For adventure seekers and avid anglers, the draw to B.C.’s floating lodges can prove irresistible.
Floating lodges are exactly that: accommodations saddled on top of water, anchored to nearby land. They can range in scale from small to huge, and in style from luxurious to rural man-cave charm.
Many are only accessible by float plane, allowing anglers to avoid over-fished areas. Though historically float lodges have been perceived as boys' clubs, some now offer spas and children's activities in order to attract more women and families.
King Pacific Lodge is one of the more popular floating wilderness lodges in B.C. Located in Barnard Harbour just south of Kitimat, the 17-room luxury resort has received a string of awards including a Condé Nast Traveler’s Readers’ Choice award for Top Resort in Canada 2011.
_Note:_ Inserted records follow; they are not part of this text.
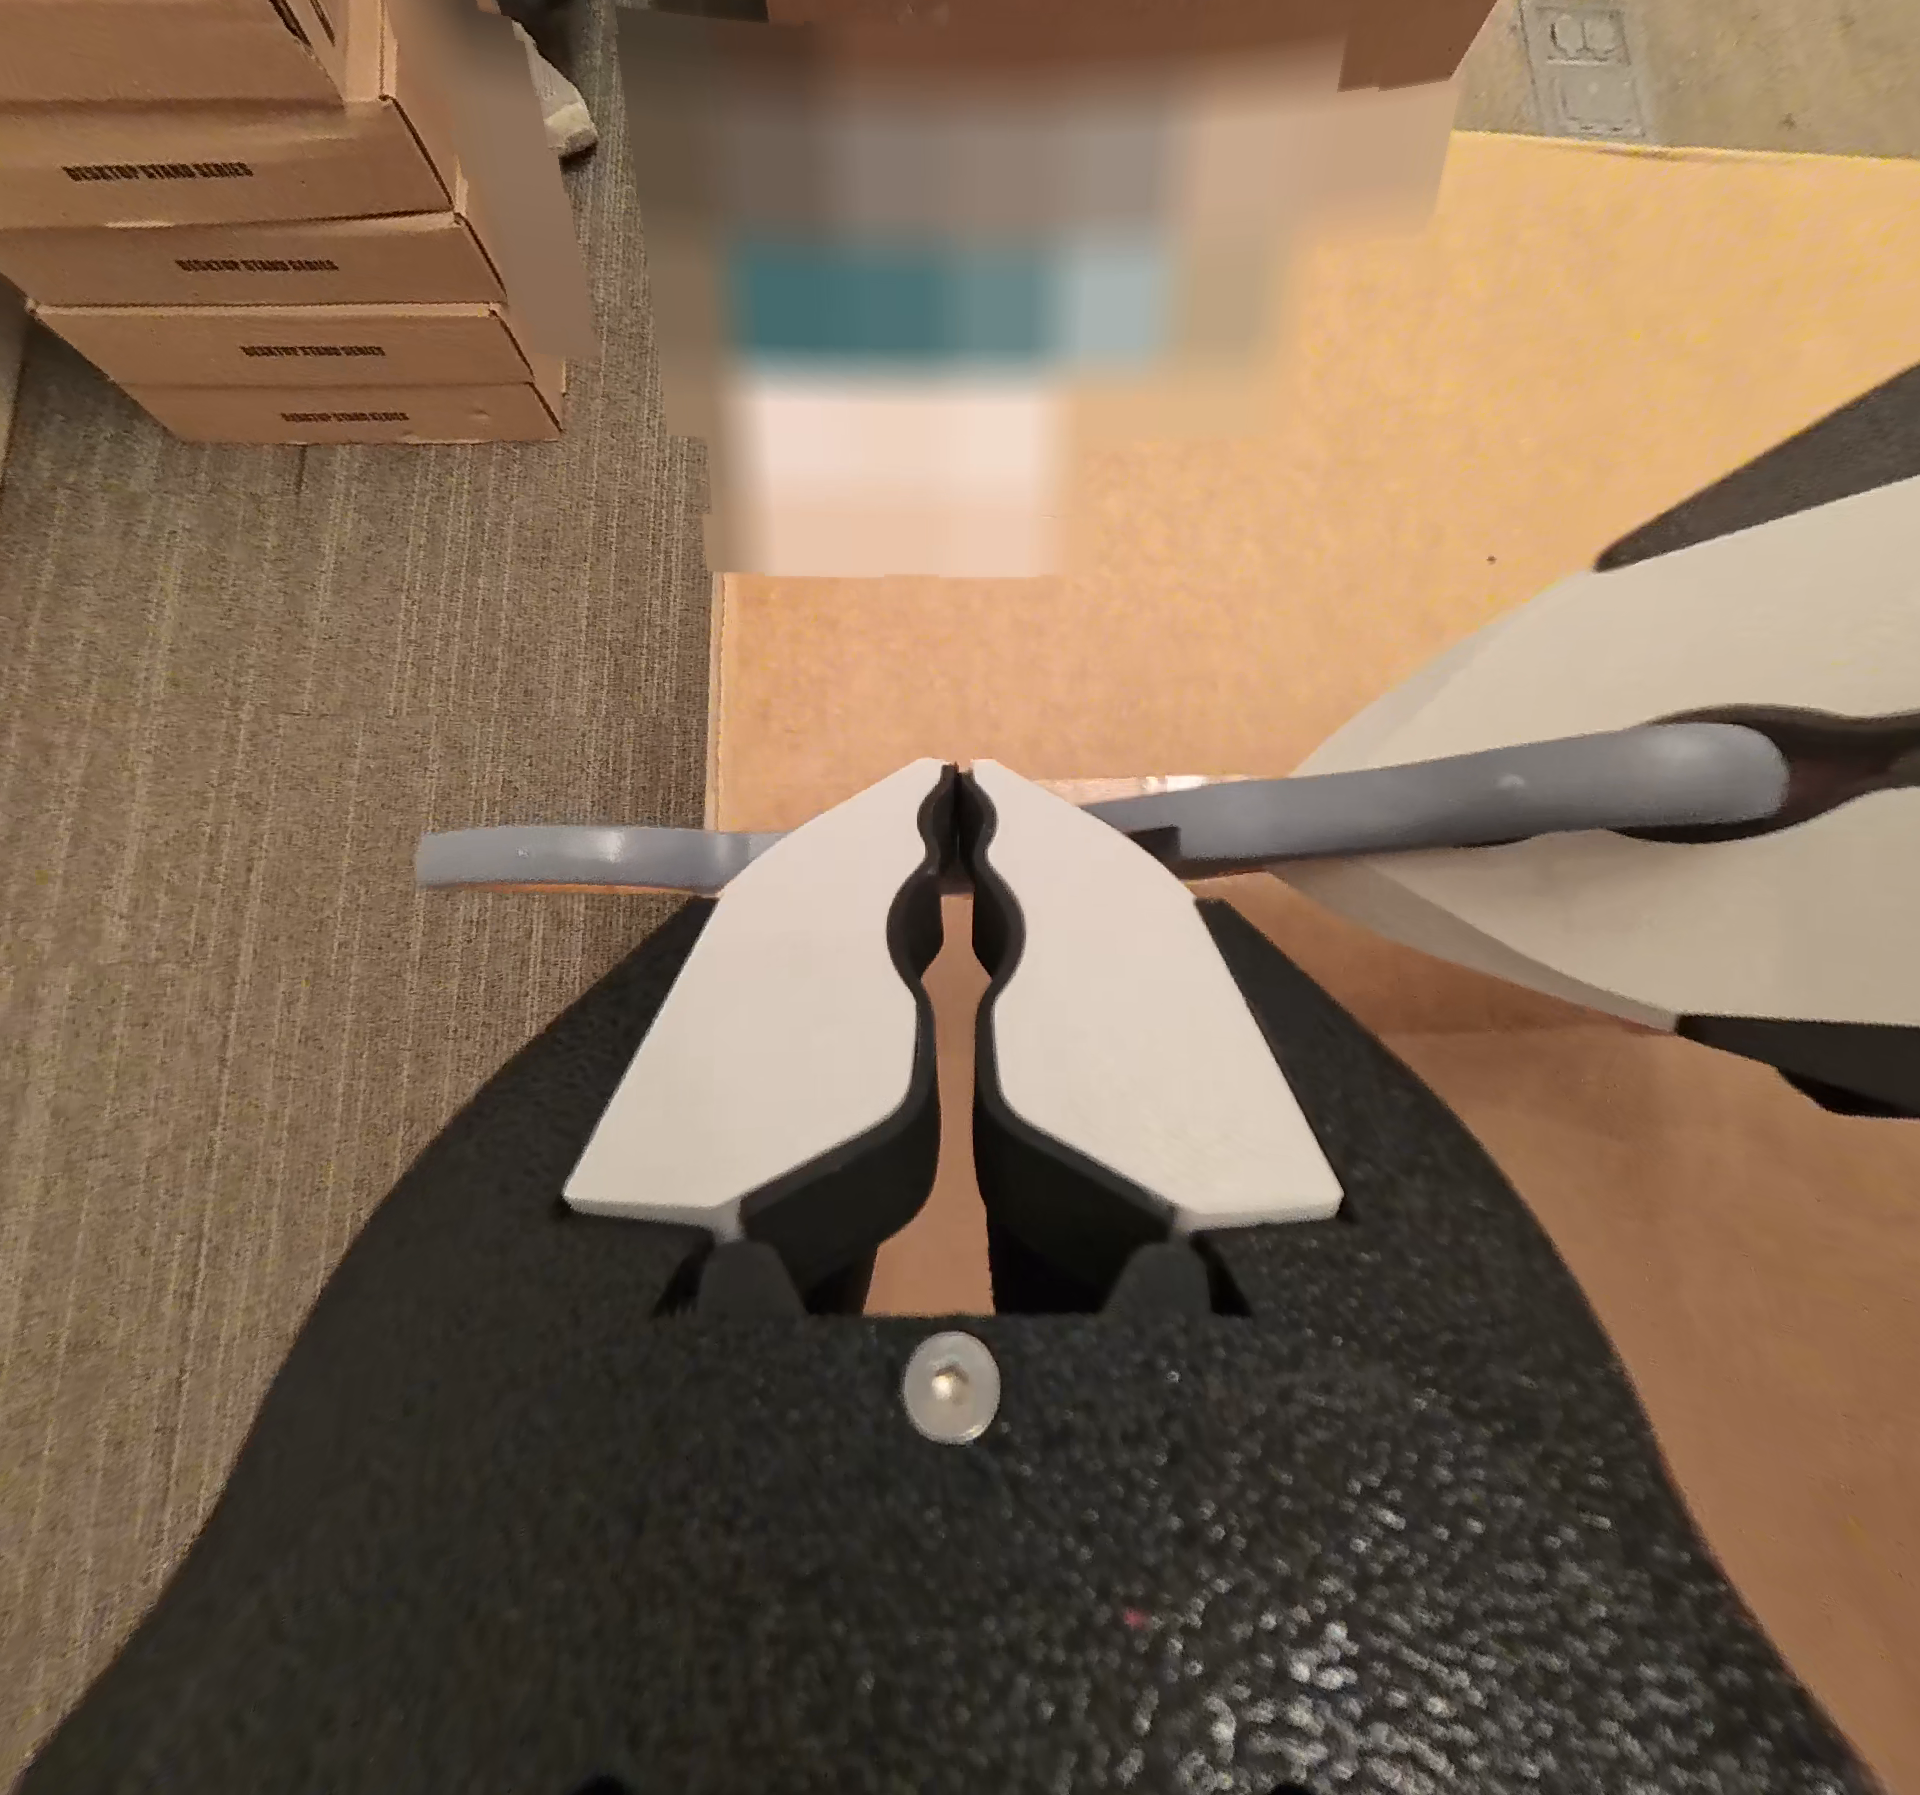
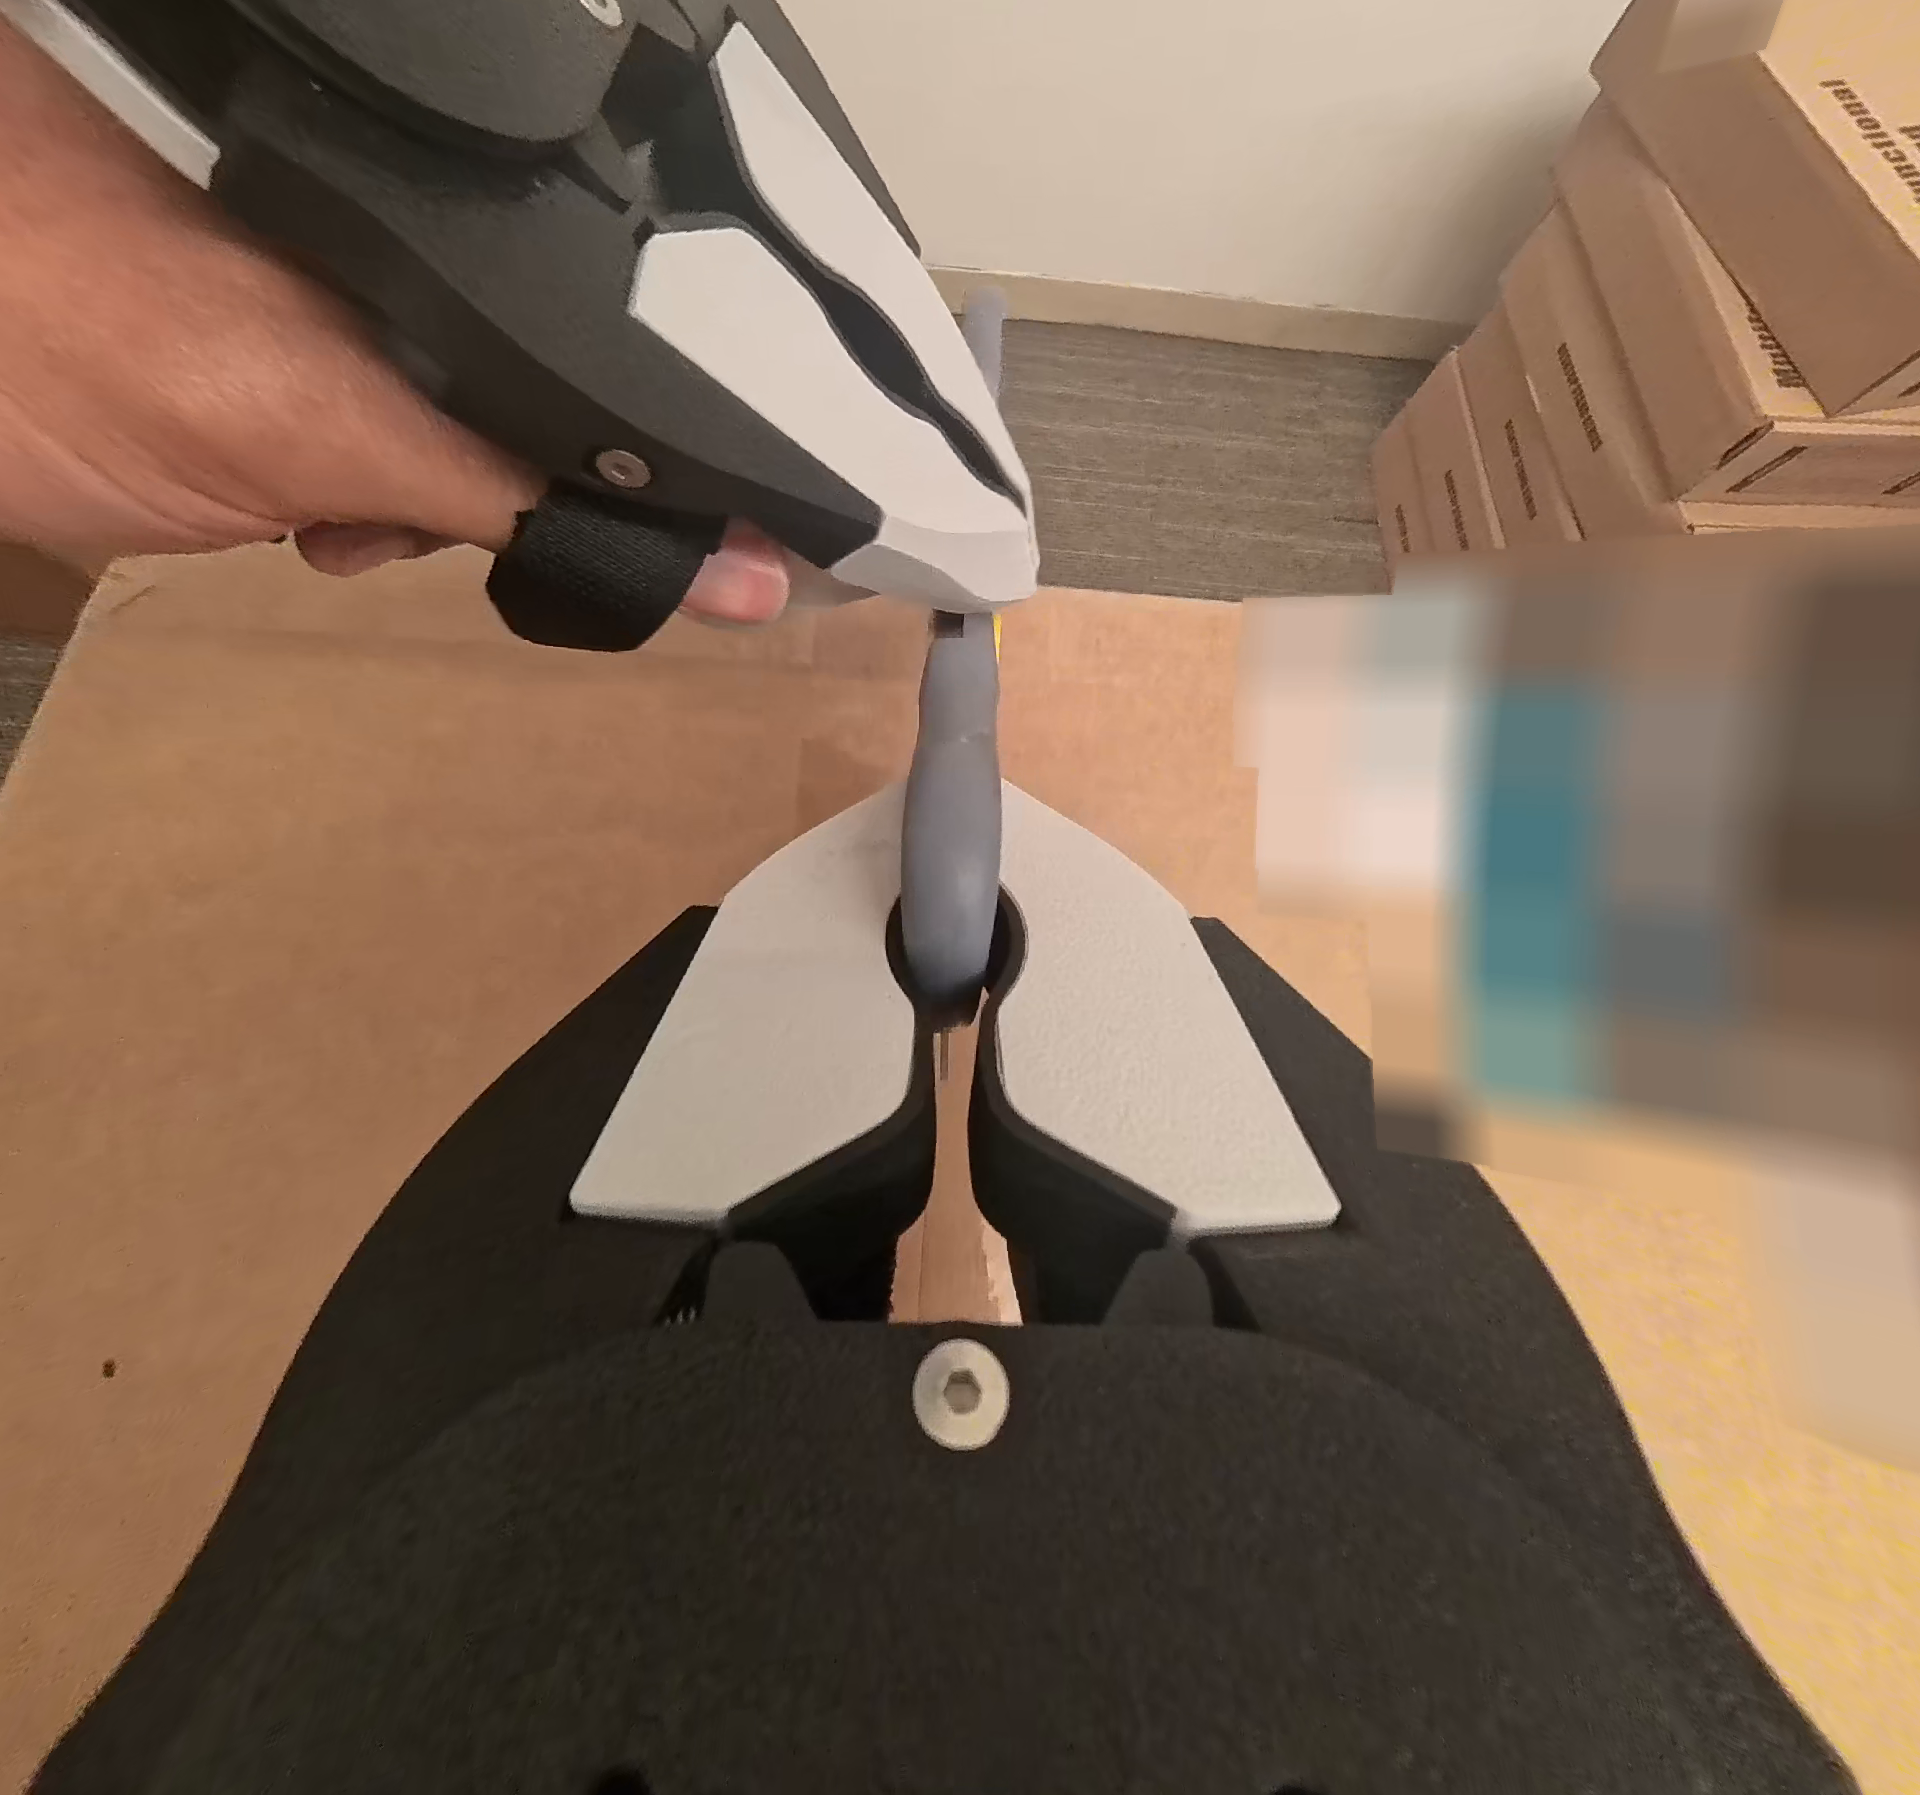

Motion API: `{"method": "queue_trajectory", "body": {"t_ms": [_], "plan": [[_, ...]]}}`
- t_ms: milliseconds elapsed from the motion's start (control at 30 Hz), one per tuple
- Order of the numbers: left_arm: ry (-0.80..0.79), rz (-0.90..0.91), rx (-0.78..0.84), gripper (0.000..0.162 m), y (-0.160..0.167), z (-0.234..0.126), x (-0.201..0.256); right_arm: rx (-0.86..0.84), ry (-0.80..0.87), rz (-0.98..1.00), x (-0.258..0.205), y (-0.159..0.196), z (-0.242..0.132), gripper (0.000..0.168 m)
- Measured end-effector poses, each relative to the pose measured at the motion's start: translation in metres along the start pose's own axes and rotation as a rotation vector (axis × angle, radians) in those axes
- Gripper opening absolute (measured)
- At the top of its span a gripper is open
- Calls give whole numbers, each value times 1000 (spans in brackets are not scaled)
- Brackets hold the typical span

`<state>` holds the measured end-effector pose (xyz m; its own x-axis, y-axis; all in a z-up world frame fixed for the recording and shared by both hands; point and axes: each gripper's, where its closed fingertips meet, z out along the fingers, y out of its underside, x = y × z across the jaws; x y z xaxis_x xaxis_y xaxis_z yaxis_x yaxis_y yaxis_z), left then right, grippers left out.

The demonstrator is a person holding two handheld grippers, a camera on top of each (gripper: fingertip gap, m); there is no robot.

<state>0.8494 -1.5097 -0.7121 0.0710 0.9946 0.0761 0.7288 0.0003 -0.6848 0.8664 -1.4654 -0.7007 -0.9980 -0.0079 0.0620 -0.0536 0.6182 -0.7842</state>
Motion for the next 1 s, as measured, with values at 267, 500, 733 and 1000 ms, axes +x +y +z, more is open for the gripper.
{"method": "queue_trajectory", "body": {"t_ms": [267, 500, 733, 1000], "plan": [[-26, 24, 47, 0, 4, 5, -9, -11, -10, 4, 1, 0, 0, 0], [-14, 2, 74, 0, 5, 8, -7, -28, -26, 25, 2, 4, -1, 0], [-27, 47, 65, 0, 4, 9, -4, -21, -26, 48, 2, 8, -3, 0], [-33, 40, 79, 0, 6, 8, 4, -33, -24, 20, 0, 14, -9, 0]]}}
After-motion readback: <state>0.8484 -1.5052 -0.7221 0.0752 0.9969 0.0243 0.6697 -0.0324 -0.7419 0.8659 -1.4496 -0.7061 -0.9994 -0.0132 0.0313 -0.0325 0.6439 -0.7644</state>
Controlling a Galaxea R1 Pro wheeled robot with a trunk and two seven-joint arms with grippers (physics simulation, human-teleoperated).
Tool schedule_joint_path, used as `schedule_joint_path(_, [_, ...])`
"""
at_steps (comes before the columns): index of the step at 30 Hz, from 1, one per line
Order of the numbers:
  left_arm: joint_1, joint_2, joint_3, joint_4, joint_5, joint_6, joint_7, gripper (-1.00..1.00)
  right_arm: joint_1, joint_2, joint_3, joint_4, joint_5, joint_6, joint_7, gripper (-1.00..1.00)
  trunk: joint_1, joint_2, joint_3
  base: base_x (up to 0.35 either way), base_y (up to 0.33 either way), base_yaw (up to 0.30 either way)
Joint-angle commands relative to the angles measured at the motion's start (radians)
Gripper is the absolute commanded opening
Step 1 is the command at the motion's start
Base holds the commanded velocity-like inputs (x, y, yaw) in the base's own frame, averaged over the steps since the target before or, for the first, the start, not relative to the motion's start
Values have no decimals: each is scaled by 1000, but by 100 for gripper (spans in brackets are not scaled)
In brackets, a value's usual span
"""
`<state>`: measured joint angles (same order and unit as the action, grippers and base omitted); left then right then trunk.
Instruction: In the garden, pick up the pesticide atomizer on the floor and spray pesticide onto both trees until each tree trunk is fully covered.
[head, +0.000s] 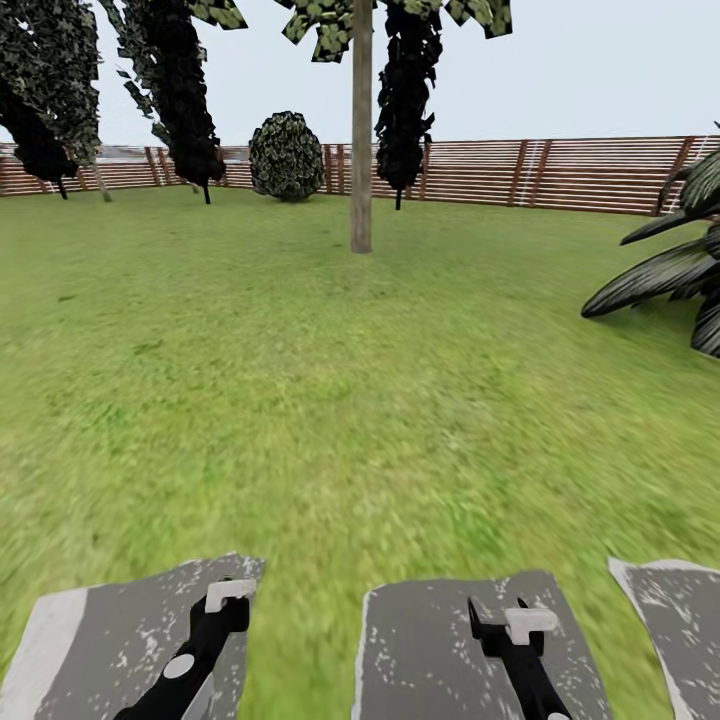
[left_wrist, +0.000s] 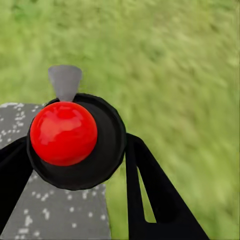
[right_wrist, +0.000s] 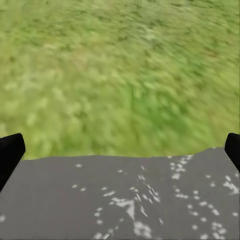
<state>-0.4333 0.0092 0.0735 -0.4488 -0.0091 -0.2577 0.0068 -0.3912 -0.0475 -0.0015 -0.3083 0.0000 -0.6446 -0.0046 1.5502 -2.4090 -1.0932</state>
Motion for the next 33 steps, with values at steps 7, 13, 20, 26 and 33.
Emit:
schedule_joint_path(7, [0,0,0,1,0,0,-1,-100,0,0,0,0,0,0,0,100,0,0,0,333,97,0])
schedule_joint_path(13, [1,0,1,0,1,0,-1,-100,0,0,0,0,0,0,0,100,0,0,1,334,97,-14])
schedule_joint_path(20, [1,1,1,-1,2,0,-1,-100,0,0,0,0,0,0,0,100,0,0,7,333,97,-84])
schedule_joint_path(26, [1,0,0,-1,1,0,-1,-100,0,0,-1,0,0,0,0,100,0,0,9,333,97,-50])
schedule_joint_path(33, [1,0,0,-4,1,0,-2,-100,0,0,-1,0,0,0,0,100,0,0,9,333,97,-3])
For those who prefer raw wildlife thrills over luxury, Paddler’s Inn in Simoom Sound is the place for kayakers and paddling enthusiasts. The emphasis here is on wildlife tours and hiking more than fishing. Don’t forget to pack your bear spray.
Check out pictures of five breathtaking B.C. floating lodges here:
King Pacific Lodge, Princess Royal Island
Nestled within Barnard Harbour in the heart of the Great Bear Rainforest, King Pacific Lodge (KPL) is a fly-in resort accessible only by float plane. Located 90 kilometres south of Prince Rupert near the southern tip of the Alaska panhandle, KPL is as remote as you can get without letting go of the comforts – and gourmet food – of a luxury hotel.
Activities at the 17-room, family-friendly “luxury adventure hotel” include heli-hiking, wilderness kayaking and whale watching. Ocean fishing, similar to the other lodges on this list, is the main attraction. Patient anglers can test their luck hooking salmon, lingcod, halibut and rockfish in KPL’s surrounding waters.
Nimmo Bay Wilderness Resort, Nimmo Bay
Accessible only by air or water, Nimmo Bay is a family-owned and operated wilderness resort built on the water by the edge of the Great Bear Rainforest on the northern coast of Vancouver Island. With a 5,000 ft. onsite waterfall that provides the resort’s green-hydro power and drinking water, guests don’t have to venture far from their private cabins to enjoy the area’s breathtaking charm.
No Internet service here, you’ll have to settle with finding satisfaction among a broad selection of activities that include paddle boarding, bear watching, rock climbing, snorkeling, yoga, and boat picknicing. Yes, boat picknicing.
Paddler’s Inn, Simoom Sound
Located in a part of British Columbia where neighbours are more likely to trade radio frequencies than cell phone numbers, Paddler’s Inn is a “must visit” destination for beginner and experienced kayakers. From Telegraph Cove on Vancouver Island, the trek to Paddler’s Inn takes about 2-3 days by kayak, 2 hours by boat and 20 minutes via float plane. Along the way, you may cross paths with eagles, sea otters, dolphins, and orcas.
Guests have the choice to book accommodations in the common lodge or private floating cabins. Kayaks are available to rent. Pets are also allowed.
Great Bear Lodge, Port Hardy
A floating lodge built to shelter grizzly bear and eagle watchers is as epic as it sounds. Located 80 miles from Port Hardy at the northeastern end of Vancouver Island, Great Bear Lodge is open from May to October. A typical day includes two grizzly viewing tours led by biologists, wilderness meals, and boat trips along the untamed edges of the rainforest.
Nootka Sound Resort, Nootka Sound
Billed as a “first-class salmon fishing lodge, fun family vacation resort and corporate retreat,” Nootka Sound Resort (NSR) is an attractive destination to escape to if you want to try your line at tidal fishing in generous waters. Located 10 minutes away from its land-based sister resort at Moutcha Bay, NSR is a 22-bedroom floating lodge with outdoor firepits perfect for swapping stories with fellow anglers. Guests can drive to Moutcha Bay and be picked up via boat to NSR.
The fishing in this area has been described as “spectacular,” according to recent guests who've reeled in large numbers of Conuma spring salmon.